The residential entrance leads to a monumental vestibule with two cage elevators and an imperial staircase embellished with decorative ironwork, wooden handrails, and bronze statuary. The upper floors are arranged around two central cores linked by bridges: one contains the main staircase and the other is a light court that illuminates and ventilates the interior corridors. The original apartments varied in size, but all faced outward, typically with a small vestibule, a bathroom to one side, a sitting room, and differing numbers of bedrooms.

The top residential level ended in another decorative skylight and was enclosed only by an iron-and-glass structure that lit the upper landing of the main staircase, which was also decorated with bronze statuary. From the seventh floor one could reach the terrace, once enclosed by a masonry colonnade joined by decorative ironwork; this feature was later demolished during tax-agency alterations.

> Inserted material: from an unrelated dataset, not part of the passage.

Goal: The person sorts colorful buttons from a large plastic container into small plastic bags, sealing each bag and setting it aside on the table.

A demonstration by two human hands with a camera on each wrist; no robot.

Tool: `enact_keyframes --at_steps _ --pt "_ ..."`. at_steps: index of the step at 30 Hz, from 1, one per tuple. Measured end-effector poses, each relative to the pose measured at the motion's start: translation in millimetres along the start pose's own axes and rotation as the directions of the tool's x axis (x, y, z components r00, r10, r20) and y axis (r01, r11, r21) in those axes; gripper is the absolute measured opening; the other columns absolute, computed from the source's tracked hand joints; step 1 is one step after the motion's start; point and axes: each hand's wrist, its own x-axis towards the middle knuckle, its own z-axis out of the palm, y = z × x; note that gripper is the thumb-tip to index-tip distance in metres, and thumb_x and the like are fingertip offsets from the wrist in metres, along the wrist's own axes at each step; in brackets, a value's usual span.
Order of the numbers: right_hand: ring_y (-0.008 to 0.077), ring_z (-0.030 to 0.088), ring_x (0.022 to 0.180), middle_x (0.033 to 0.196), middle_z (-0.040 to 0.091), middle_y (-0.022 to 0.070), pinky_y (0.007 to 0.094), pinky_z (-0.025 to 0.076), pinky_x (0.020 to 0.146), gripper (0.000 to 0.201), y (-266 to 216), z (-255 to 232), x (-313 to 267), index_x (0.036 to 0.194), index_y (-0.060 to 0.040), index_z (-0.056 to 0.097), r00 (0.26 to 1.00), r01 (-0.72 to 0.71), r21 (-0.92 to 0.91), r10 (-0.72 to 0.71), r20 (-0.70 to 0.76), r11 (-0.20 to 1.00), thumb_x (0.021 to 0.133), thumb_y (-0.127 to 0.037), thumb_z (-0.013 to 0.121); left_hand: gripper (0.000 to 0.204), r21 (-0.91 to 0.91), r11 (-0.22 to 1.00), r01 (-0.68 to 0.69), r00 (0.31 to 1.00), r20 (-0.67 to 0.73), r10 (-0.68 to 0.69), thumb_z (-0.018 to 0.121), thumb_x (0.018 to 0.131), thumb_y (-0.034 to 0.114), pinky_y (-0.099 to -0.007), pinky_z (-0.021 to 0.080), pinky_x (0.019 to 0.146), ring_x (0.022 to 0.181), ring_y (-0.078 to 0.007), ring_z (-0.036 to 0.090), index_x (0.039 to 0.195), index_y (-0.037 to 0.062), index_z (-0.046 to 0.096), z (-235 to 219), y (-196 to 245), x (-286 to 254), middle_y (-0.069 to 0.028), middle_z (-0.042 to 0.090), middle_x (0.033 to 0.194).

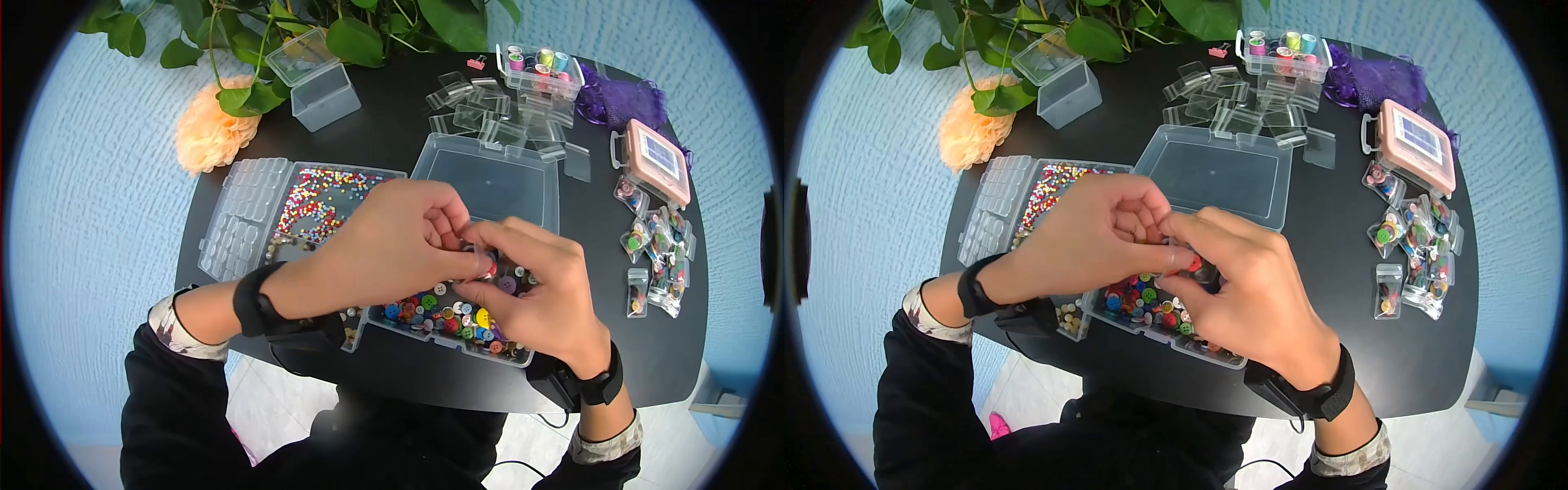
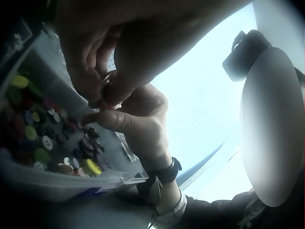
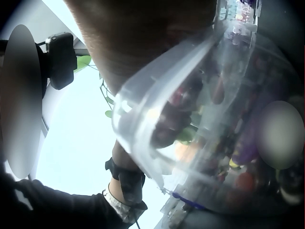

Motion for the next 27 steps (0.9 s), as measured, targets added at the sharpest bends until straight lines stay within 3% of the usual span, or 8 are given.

Above the roofline, the tower contained a final duplex apartment. Its façades were emphasized by four clocks and a continuous balcony, and its original mansard roof was crowned by the radiant sun emblem of La Mutua.

Alterations

After the former hotel was adapted for government offices from 1931 onward, the building underwent successive renovations that subdivided rooms for office use and removed much of the ornament from the façades. In the process, the exterior was progressively simplified in the interest of easier maintenance.

The central-court skylight was replaced with a roof, the top-floor mansard was dismantled to create a roof garden, and additional floors were added. The slate-clad dome was replaced by a concrete structure and lost its pinnacle and radiant sun; balconies with decorative iron railings were rebuilt in masonry with diamond-shaped openings; and oculi, pediments, balusters, the rooftop colonnade, the four clocks, the tower lantern, the perimeter viewing balcony, and the ornamental ground-floor marquee were removed.

Even so, the building preserves a significant part of its interior decoration, including extensive boiserie and original frosted-glass doors bearing the hotel's initials.

2007 redevelopment proposal

In July 2007, AFIP and the Sociedad Central de Arquitectos called a competition for the building's restoration and adaptive reuse. The concept promoted by the brief was an interactive complex intended to help reshape tax culture in Argentina. The ground floor was to contain public-service, exhibition, and museum areas devoted to the history of taxation in Argentina from the colonial period onward, conceived so that some activities could be seen from outside without entering the building; a cultural venue for exhibitions and related events was also planned.

The program also envisioned library, training, taxpayer-information, staff-support, and research areas, as well as renewed use of the tower and roof terrace as a public viewpoint.

The winning proposal, by Juan José Vicario and Juan Ignacio Meoz, combined heritage recovery with overtly contemporary additions. In the architects' published scheme, basement exhibition areas were visually connected to the street, the upper floors were adapted for offices, a new fire stair and service core were inserted on the Rivadavia side, and the tower was to receive a glazed dome recalling the geometry of the original slate-clad roof.